§ Exercise description
For the listing below, count the lines that contain "scene" and report only the number.

§ Task data
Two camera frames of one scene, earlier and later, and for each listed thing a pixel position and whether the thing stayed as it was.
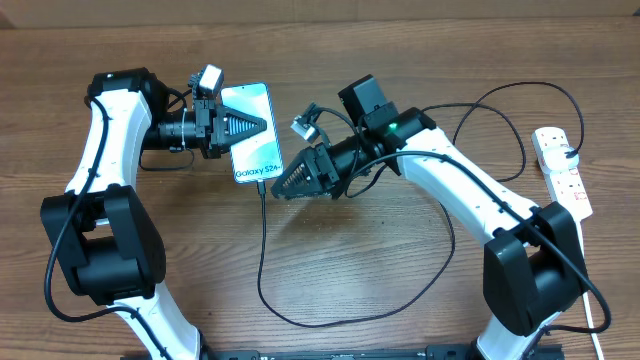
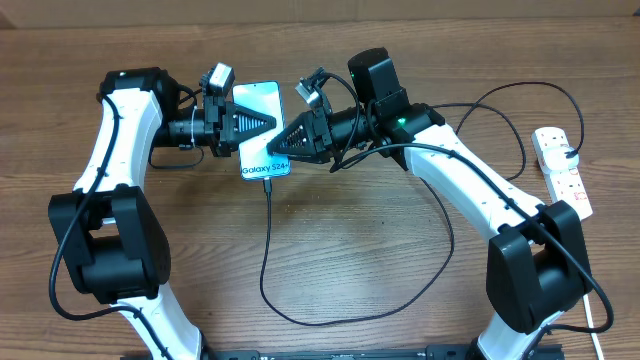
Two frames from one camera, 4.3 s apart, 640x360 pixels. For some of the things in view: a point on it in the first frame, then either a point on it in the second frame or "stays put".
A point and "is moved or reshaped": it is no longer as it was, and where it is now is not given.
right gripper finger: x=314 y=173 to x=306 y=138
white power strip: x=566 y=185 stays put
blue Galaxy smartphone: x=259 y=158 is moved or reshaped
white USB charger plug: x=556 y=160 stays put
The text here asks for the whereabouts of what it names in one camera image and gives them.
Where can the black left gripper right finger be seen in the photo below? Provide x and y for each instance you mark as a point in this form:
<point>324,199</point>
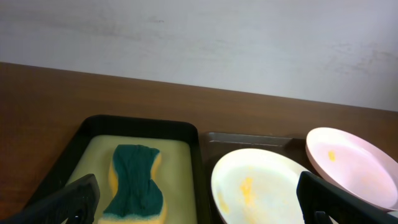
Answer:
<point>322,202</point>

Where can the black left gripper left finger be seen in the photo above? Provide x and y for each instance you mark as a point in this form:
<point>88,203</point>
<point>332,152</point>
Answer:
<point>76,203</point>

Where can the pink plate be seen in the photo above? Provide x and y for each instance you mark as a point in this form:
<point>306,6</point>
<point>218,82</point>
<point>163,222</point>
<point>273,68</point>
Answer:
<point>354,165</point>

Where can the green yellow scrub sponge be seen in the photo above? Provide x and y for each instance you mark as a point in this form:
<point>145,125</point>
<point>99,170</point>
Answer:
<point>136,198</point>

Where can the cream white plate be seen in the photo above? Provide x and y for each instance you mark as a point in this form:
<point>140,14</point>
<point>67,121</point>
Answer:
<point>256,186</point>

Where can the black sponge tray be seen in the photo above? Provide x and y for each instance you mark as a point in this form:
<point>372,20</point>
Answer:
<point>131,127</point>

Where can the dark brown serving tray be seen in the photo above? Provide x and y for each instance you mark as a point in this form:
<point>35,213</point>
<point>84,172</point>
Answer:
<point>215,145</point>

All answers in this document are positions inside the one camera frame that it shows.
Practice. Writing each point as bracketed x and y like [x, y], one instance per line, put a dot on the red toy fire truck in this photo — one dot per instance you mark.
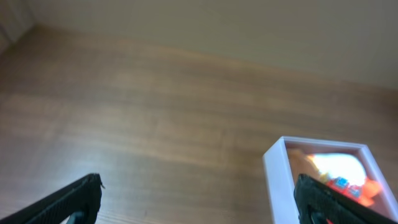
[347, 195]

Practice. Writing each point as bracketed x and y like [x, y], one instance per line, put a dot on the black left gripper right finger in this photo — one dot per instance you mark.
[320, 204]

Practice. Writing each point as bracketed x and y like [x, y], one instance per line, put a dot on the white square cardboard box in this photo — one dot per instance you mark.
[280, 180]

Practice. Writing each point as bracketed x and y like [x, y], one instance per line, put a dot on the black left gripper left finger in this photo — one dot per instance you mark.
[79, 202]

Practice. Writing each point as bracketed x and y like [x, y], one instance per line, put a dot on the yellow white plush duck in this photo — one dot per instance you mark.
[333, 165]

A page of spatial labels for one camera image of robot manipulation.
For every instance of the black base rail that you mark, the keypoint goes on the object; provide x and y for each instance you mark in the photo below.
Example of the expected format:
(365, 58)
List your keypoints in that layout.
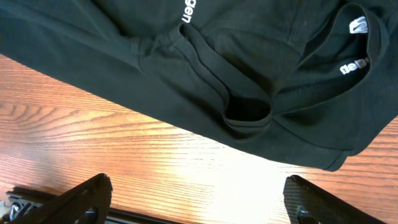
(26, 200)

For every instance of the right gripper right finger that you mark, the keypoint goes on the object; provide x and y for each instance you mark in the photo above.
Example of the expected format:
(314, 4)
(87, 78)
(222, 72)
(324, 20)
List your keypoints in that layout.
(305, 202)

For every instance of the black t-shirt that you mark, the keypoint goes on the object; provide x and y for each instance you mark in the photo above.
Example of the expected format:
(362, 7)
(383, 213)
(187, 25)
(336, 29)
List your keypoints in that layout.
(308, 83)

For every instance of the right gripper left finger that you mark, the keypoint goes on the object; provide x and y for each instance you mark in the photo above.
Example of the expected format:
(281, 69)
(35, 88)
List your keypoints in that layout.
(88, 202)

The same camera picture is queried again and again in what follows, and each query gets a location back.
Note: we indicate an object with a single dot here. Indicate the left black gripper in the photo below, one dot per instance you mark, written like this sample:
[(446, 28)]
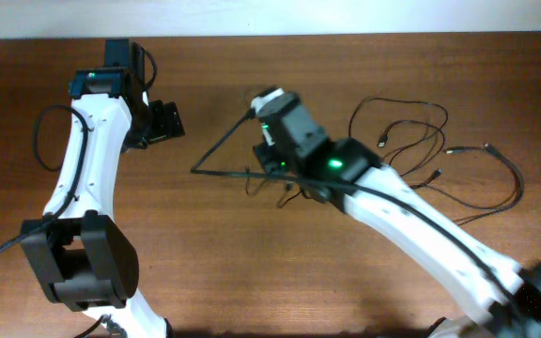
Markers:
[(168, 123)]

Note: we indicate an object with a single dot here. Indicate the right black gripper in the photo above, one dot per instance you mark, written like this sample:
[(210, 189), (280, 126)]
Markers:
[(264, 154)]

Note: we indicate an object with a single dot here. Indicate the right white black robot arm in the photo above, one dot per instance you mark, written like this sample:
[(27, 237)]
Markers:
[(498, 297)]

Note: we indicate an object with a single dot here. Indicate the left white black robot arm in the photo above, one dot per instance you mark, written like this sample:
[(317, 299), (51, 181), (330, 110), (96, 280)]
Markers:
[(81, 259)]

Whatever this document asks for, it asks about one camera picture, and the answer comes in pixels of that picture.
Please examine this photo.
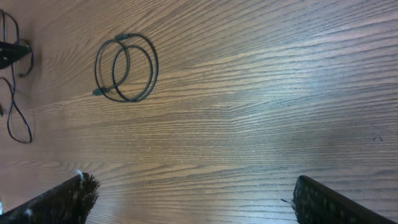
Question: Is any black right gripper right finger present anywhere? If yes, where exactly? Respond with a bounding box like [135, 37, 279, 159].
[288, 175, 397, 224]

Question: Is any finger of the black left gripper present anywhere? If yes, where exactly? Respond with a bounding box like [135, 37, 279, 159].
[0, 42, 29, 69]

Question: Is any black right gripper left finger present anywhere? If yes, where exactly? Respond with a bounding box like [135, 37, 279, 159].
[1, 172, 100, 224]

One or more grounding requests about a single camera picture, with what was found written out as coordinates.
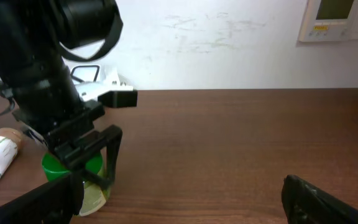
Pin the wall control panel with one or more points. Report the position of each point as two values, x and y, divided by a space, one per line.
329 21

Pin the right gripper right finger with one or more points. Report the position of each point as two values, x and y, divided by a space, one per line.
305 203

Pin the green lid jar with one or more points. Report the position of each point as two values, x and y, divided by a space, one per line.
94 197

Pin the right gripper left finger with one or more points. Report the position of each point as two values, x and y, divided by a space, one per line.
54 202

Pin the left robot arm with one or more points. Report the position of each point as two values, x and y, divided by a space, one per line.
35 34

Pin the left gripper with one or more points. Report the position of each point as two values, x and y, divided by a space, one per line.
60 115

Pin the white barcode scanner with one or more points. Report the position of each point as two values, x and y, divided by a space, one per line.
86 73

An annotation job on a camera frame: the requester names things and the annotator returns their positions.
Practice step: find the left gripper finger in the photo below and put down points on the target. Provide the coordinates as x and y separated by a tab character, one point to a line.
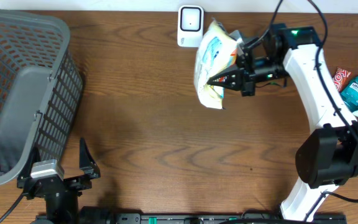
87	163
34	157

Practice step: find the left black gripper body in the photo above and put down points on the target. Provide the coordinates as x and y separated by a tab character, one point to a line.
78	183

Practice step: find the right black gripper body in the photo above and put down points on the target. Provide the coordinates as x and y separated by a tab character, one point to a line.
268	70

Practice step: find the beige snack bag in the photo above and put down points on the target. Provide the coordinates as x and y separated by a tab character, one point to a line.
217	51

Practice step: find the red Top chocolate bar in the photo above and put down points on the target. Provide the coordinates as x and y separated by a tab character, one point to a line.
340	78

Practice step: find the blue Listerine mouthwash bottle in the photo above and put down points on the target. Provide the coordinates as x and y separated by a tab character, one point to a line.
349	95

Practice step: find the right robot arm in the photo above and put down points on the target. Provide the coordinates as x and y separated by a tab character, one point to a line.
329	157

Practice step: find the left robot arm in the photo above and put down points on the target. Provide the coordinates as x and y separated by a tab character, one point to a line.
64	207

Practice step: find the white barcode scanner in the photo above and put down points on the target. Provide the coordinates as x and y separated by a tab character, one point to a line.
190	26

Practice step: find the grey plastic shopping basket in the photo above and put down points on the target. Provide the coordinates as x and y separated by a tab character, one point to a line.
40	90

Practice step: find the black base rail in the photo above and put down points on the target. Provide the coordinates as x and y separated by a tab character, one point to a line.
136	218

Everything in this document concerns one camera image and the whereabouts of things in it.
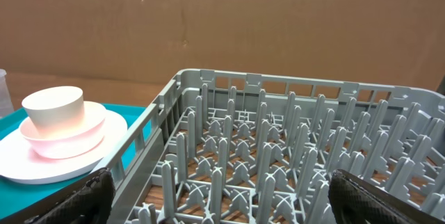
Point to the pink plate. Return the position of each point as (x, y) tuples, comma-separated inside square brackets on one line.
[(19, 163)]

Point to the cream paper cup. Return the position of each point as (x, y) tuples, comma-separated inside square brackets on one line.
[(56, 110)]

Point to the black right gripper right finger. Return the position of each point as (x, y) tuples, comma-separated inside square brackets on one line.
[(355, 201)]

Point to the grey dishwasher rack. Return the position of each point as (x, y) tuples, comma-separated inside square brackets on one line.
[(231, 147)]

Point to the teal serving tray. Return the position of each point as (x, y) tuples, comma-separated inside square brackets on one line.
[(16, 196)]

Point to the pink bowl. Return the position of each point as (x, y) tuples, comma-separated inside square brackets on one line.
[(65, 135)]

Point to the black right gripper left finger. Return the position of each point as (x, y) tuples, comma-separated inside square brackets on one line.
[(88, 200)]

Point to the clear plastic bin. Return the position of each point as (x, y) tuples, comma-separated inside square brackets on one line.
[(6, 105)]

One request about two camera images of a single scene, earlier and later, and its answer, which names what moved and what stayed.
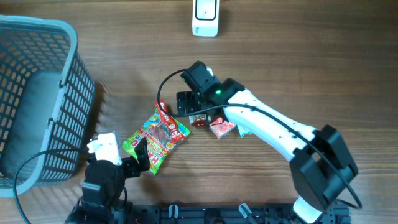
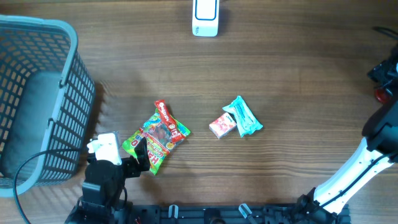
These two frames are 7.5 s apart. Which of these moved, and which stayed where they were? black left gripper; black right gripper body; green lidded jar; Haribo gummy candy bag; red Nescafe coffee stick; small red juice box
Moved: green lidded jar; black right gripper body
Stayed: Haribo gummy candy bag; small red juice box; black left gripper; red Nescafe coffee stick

§ Task answer
2